Åstorps FF
- Full name: Åstorps Fotbollförening
- Founded: 1996
- Ground: Bjärshögs IP Åstorp Sweden
- Chairman: Andreas Johansson
- Head coach: Bobby Alm Nilsson
- League: Division 2 Västra Götaland
- 2024: Division 3 Sydvästra Götaland, 2rd (Promoted)
| Home colours |

= Åstorps FF =

Swedish football club

Åstorps FF is a Swedish football club located in Åstorp in Skåne County.

==Background==
Åstorps Fotbollförening were formed on 2 December 1996 following the merger of the Åstorps Idrottsförening and Nyvångs Gymnastik and Idrottsförening clubs. Both these clubs had long histories, Åstorps IF being founded in 1913 and Nyvångs GIF in 1922. The club colours of Åstorps FF are white-blue-blue.
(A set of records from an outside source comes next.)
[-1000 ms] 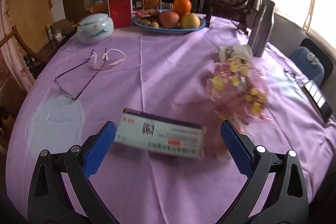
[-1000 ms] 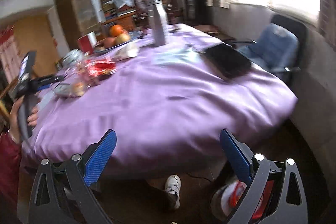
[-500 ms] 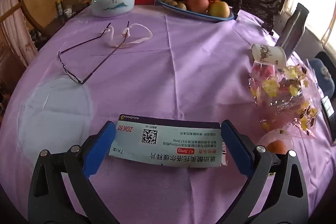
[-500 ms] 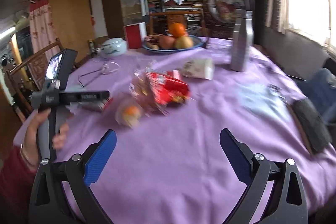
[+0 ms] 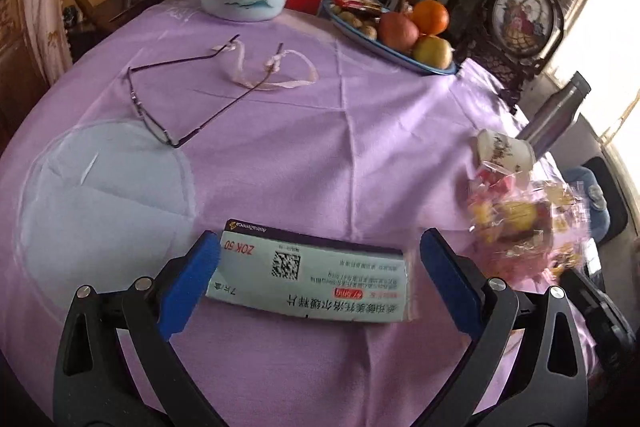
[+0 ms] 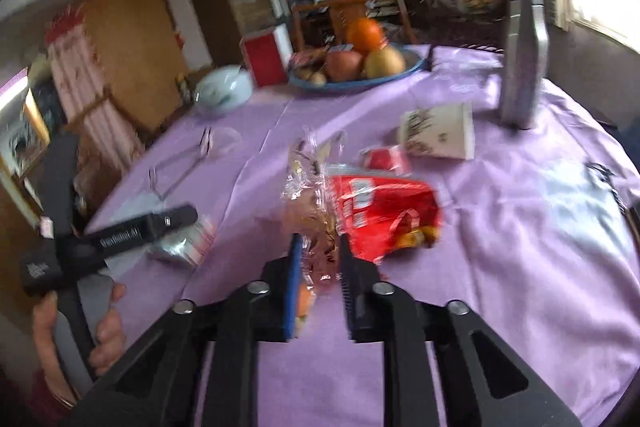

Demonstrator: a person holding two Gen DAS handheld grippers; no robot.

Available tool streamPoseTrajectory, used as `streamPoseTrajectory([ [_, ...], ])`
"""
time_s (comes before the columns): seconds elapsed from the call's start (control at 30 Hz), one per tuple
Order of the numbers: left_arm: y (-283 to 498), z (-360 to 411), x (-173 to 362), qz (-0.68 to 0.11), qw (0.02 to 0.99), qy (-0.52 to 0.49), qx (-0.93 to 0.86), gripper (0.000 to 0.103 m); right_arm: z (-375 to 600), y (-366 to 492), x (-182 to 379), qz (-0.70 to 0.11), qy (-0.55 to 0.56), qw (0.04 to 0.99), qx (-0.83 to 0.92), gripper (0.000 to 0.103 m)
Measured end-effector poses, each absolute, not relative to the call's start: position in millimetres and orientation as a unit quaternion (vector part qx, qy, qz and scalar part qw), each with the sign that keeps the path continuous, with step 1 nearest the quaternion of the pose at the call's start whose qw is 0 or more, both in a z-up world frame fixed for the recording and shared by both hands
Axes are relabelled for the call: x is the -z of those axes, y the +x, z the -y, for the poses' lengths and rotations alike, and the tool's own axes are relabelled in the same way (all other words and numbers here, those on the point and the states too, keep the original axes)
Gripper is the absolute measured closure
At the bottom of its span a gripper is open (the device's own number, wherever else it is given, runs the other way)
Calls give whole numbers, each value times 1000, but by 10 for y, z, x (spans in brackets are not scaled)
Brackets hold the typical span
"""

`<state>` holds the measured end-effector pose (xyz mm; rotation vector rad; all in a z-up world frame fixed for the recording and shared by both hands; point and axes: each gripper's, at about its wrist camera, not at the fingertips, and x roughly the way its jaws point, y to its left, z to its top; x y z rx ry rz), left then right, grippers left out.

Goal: Collect trash

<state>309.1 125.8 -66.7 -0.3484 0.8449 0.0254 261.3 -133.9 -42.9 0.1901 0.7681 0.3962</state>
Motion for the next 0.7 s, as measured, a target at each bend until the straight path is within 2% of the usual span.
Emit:
streamPoseTrajectory([
  [0.2, 3037, -1212, 628, -397, 904, -160, -2, 7, 1801, 2153, 297, -338, 118, 914, -191, 90],
  [0.5, 3039, -1176, 692, -411, 899, -149, -1, 7, 2382, 1958, 555, -358, 159, 910, -132, 90],
  [0.6, 3047, -1136, 703, -413, 901, -132, -8, 7, 2431, 2025, 710, -376, 172, 901, -130, 87],
  [0.7, 3070, -1039, 728, -420, 902, -94, -23, 7, 2387, 2052, 809, -386, 166, 899, -125, 78],
])
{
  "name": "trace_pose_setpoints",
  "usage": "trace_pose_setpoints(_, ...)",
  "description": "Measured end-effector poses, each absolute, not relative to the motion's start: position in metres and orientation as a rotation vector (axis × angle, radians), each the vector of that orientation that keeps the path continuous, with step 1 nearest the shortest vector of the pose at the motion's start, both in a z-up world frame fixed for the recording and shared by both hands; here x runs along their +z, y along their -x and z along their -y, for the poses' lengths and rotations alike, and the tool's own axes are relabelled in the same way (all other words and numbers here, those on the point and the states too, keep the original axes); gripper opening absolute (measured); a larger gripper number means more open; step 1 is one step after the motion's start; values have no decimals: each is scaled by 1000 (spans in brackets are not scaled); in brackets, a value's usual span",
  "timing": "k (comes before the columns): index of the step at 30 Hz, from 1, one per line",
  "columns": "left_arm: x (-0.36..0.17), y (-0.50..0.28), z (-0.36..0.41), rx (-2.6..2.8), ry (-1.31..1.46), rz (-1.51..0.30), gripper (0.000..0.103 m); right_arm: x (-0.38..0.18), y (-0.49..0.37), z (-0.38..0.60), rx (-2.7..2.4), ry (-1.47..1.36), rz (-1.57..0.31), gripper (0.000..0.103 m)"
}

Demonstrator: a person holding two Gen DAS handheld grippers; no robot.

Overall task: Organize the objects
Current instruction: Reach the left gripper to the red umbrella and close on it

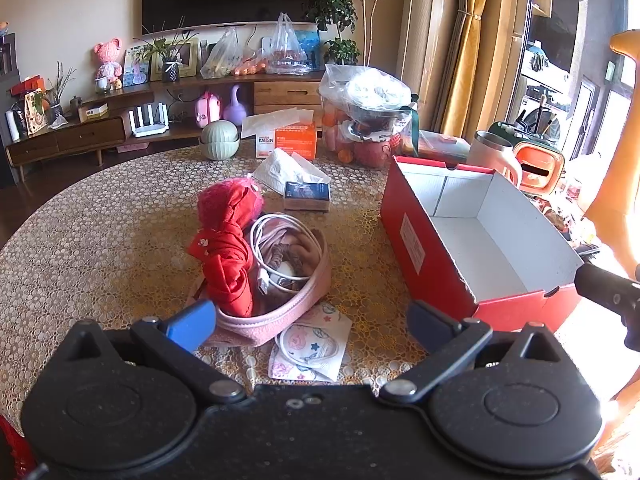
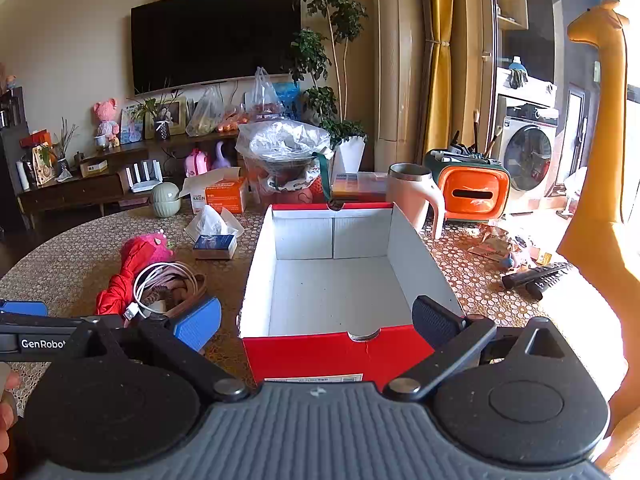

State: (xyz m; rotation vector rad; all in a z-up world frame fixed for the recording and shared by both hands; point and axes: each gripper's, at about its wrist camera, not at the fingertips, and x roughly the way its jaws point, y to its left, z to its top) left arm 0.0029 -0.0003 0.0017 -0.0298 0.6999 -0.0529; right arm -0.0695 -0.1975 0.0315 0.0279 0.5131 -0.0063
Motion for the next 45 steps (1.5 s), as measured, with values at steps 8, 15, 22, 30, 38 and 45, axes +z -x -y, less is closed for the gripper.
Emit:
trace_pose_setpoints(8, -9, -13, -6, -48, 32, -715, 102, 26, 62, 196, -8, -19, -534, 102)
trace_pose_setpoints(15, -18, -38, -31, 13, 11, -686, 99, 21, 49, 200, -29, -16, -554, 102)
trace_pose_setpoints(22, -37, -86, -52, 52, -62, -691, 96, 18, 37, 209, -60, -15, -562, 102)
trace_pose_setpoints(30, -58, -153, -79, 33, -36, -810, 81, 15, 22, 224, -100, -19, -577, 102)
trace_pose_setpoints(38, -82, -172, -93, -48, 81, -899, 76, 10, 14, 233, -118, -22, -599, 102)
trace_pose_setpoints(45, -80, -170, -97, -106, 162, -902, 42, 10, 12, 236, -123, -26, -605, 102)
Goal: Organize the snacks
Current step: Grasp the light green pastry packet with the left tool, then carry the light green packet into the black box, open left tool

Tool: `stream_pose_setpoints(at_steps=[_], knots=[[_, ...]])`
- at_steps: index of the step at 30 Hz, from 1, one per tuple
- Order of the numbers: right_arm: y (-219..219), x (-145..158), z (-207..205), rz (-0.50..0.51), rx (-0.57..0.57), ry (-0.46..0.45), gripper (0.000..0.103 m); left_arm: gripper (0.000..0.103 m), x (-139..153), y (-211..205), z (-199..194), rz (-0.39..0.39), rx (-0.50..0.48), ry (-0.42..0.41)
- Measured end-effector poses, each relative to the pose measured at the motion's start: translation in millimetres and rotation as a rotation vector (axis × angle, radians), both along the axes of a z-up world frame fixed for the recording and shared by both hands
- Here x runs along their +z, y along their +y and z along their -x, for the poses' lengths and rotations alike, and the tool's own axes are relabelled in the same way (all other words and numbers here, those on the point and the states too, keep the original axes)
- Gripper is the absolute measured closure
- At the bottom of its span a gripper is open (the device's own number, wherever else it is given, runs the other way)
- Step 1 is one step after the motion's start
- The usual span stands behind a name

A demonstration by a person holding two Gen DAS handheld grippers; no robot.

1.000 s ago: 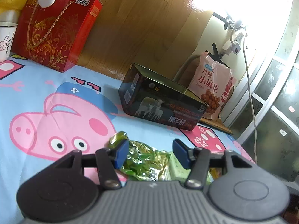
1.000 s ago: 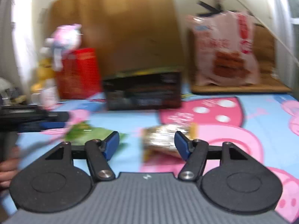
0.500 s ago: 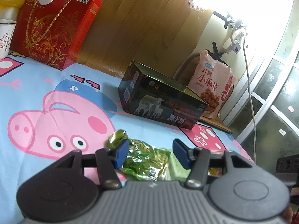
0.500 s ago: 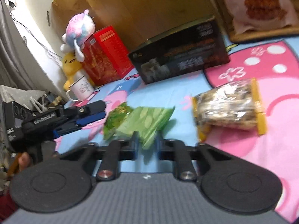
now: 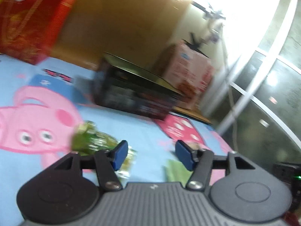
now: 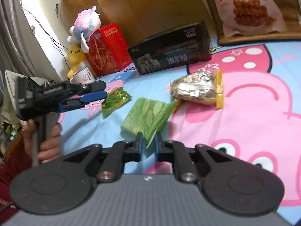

Since their foundation Åstorps FF has participated mainly in the middle and lower divisions of the Swedish football league system. The club currently plays in Division 4 Nordvästra Skåne which is the sixth tier of Swedish football. They play their home matches at the Bjärshögs IP in Åstorp.

Åstorps FF are affiliated to Skånes Fotbollförbund.

==Recent history==
In recent seasons Åstorps FF have competed in the following divisions:

2025 – Division II, Västra Götaland

2024 – Division III, Sydvästra Götaland

2023 – Division III, Sydvästra Götaland

2022 – Division III, Sydvästra Götaland

2021 – Division IV, Skåne Nordvästra

2020 – Division IV, Skåne Nordvästra

2019 – Division IV, Skåne Nordvästra

2018 – Division IV, Skåne Nordvästra

2017 – Division IV, Skåne Nordvästra

2016 – Division V, Skåne Nordvästra

2015 – Division V, Skåne Nordvästra

2014 – Division V, Skåne Nordvästra

2013 – Division IV, Skåne Nordvästra

2012 – Division IV, Skåne Västra

2011 – Division III, Sydvästra Götaland

2010 – Division IV, Skåne Nordvästra

2009 – Division III, Sydvästra Götaland

2008 – Division III, Sydvästra Götaland

2007 – Division III, Sydvästra Götaland

2006 – Division III, Sydvästra Götaland

2005 – Division IV, Skåne Västra

2004 – Division V, Skåne Nordvästra A

2003 – Division V, Skåne Nordvästra A

2002 – Division V, Skåne Nordvästra

2001 – Division V, Skåne Nordvästra

2000 – Division IV, Skåne Norra

1999 – Division V, Skåne Nordvästra

==Attendances==

In recent seasons Åstorps FF have had the following average attendances:

| Season | Average attendance | Division / section | Level |
|---|---|---|---|
| 2005 | Not available | Div | Tier |
| 2006 | 164 | Div 3 Sydvästra Götaland | Tier 5 |
| 2007 | 160 | Div 3 Sydvästra Götaland | Tier 5 |
| 2008 | 110 | Div 3 Sydvästra Götaland | Tier 5 |
| 2009 | 93 | Div 3 Sydvästra Götaland | Tier 5 |
| 2010 | 92 | Div 4 Skåne Nordvästra | Tier 6 |

- Attendances are provided in the Publikliga sections of the Svenska Fotbollförbundet website.